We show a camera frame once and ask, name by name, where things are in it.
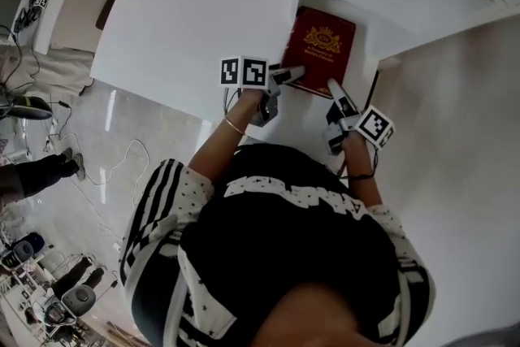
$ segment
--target floor
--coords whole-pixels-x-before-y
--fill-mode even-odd
[[[376,178],[437,287],[433,313],[411,347],[441,346],[520,320],[519,31],[517,18],[417,48],[397,57],[401,64],[378,84],[374,104],[397,131],[380,154]],[[63,136],[77,135],[95,182],[108,179],[132,139],[146,146],[150,163],[137,195],[162,159],[187,162],[213,128],[99,82],[71,104]],[[68,111],[54,109],[62,126]],[[31,152],[44,156],[46,127],[29,122],[27,134]],[[74,137],[64,141],[58,152],[77,150]],[[117,270],[117,236],[124,234],[146,164],[134,143],[107,185],[62,180],[20,209],[22,227],[57,245],[63,254],[50,259],[55,265],[69,254],[92,253]],[[107,273],[98,293],[111,281]],[[126,311],[119,289],[112,289],[89,323],[110,319],[137,334]]]
[[[209,136],[212,125],[98,81],[80,98],[52,96],[53,102],[58,100],[72,104],[73,113],[62,131],[63,141],[56,144],[56,152],[69,146],[78,151],[75,137],[67,137],[75,133],[89,176],[97,184],[110,180],[105,185],[94,185],[89,179],[79,182],[75,176],[63,179],[25,200],[11,214],[25,218],[20,232],[37,230],[47,243],[56,245],[57,251],[44,259],[50,270],[69,254],[80,253],[92,254],[98,264],[106,266],[108,272],[96,288],[99,296],[114,280],[111,271],[119,269],[117,248],[133,212],[134,185],[147,166],[147,154],[134,142],[126,161],[110,177],[111,168],[124,159],[132,139],[143,143],[149,153],[149,166],[137,185],[137,202],[153,169],[165,158],[190,160]],[[60,129],[69,110],[56,104],[53,108]],[[28,148],[35,160],[47,155],[43,149],[49,130],[50,123],[27,122]],[[119,286],[109,290],[86,319],[94,326],[107,320],[138,334]]]

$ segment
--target dark hair
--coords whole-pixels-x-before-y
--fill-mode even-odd
[[[27,320],[27,324],[32,325],[38,322],[38,320],[34,318],[33,308],[29,307],[27,310],[25,310],[24,314],[25,319]]]

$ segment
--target black and white shirt
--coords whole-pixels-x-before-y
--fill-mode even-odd
[[[291,288],[320,282],[361,332],[403,345],[435,287],[386,207],[368,211],[323,165],[244,146],[219,184],[175,160],[146,186],[121,251],[132,316],[154,346],[247,346]]]

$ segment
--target red book
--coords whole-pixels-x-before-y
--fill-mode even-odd
[[[307,71],[291,85],[332,98],[327,81],[333,78],[343,83],[355,32],[356,25],[348,20],[300,7],[281,65],[305,65]]]

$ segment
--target black pants
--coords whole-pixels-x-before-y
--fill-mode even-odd
[[[67,274],[63,275],[52,284],[51,288],[54,291],[54,295],[59,299],[62,299],[62,296],[66,291],[76,286],[83,274],[86,272],[87,267],[91,264],[92,263],[90,263],[87,258],[82,258],[80,262],[77,263]],[[103,269],[99,267],[90,274],[89,278],[83,283],[83,285],[87,285],[92,289],[96,288],[96,286],[101,282],[104,273]]]
[[[74,161],[65,163],[65,155],[51,155],[36,162],[19,163],[15,166],[25,197],[32,197],[62,178],[76,174],[80,167]]]

---+---

WHAT IS EXPECTED:
Each entry above is to be written out again unchanged, apart from the pictures, which are left out.

ANSWER TO THIS TASK:
We show a camera frame once and ask, name by name, where things are in it.
$ segment
--target floor
--coords whole-pixels-x-before-y
--fill-mode even-odd
[[[376,178],[437,287],[433,313],[411,347],[441,346],[520,320],[519,31],[517,18],[417,48],[397,57],[401,64],[378,84],[374,104],[397,131],[380,154]],[[63,136],[77,135],[95,182],[108,179],[132,139],[146,146],[150,163],[137,195],[162,159],[187,162],[213,128],[99,82],[71,104]],[[68,111],[54,109],[62,126]],[[31,152],[44,156],[46,127],[29,122],[27,134]],[[74,137],[64,141],[58,152],[77,150]],[[117,270],[117,236],[124,234],[146,164],[134,143],[107,185],[62,180],[20,209],[22,227],[57,245],[63,254],[50,259],[55,265],[69,254],[92,253]],[[107,273],[98,293],[111,281]],[[126,311],[119,289],[112,289],[89,323],[110,319],[137,334]]]
[[[209,136],[212,125],[98,81],[80,98],[52,96],[53,102],[58,100],[72,104],[73,113],[62,131],[63,141],[56,144],[56,152],[69,146],[78,151],[75,137],[67,137],[75,133],[89,176],[97,184],[110,180],[105,185],[94,185],[89,179],[79,182],[75,176],[63,179],[25,200],[11,214],[25,218],[20,232],[37,230],[47,243],[56,245],[57,251],[44,259],[50,270],[69,254],[80,253],[92,254],[98,264],[106,266],[108,272],[96,288],[99,296],[114,280],[111,271],[119,269],[117,248],[133,212],[134,185],[147,166],[147,154],[134,142],[126,161],[110,177],[111,168],[124,159],[132,139],[143,143],[149,153],[149,166],[137,185],[137,202],[153,169],[165,158],[190,160]],[[60,129],[69,110],[56,104],[53,108]],[[28,148],[35,160],[47,155],[43,149],[49,130],[50,123],[27,122]],[[119,286],[109,290],[86,319],[94,326],[107,320],[138,334]]]

$ segment
--target dark hair
--coords whole-pixels-x-before-y
--fill-mode even-odd
[[[27,320],[27,324],[32,325],[38,322],[38,320],[34,318],[33,308],[29,307],[27,310],[25,310],[24,314],[25,319]]]

$ segment
--target black and white shirt
--coords whole-pixels-x-before-y
--fill-mode even-odd
[[[291,288],[320,282],[361,332],[403,345],[435,287],[386,207],[368,211],[323,165],[244,146],[219,184],[175,160],[146,186],[121,251],[132,316],[154,346],[247,346]]]

$ segment
--target red book
--coords whole-pixels-x-before-y
--fill-mode even-odd
[[[307,71],[291,85],[332,98],[327,81],[333,78],[343,83],[355,32],[356,25],[348,20],[300,7],[281,65],[305,65]]]

$ segment
--target black pants
--coords whole-pixels-x-before-y
--fill-mode even-odd
[[[67,274],[63,275],[52,284],[51,288],[54,291],[54,295],[59,299],[62,299],[62,296],[66,291],[76,286],[83,274],[86,272],[87,267],[91,264],[92,263],[90,263],[87,258],[82,258],[80,262],[77,263]],[[103,269],[99,267],[90,274],[89,278],[83,283],[83,285],[87,285],[92,289],[96,288],[96,286],[101,282],[104,273]]]
[[[74,161],[65,163],[65,155],[51,155],[36,162],[19,163],[15,166],[25,197],[32,197],[62,178],[76,174],[80,167]]]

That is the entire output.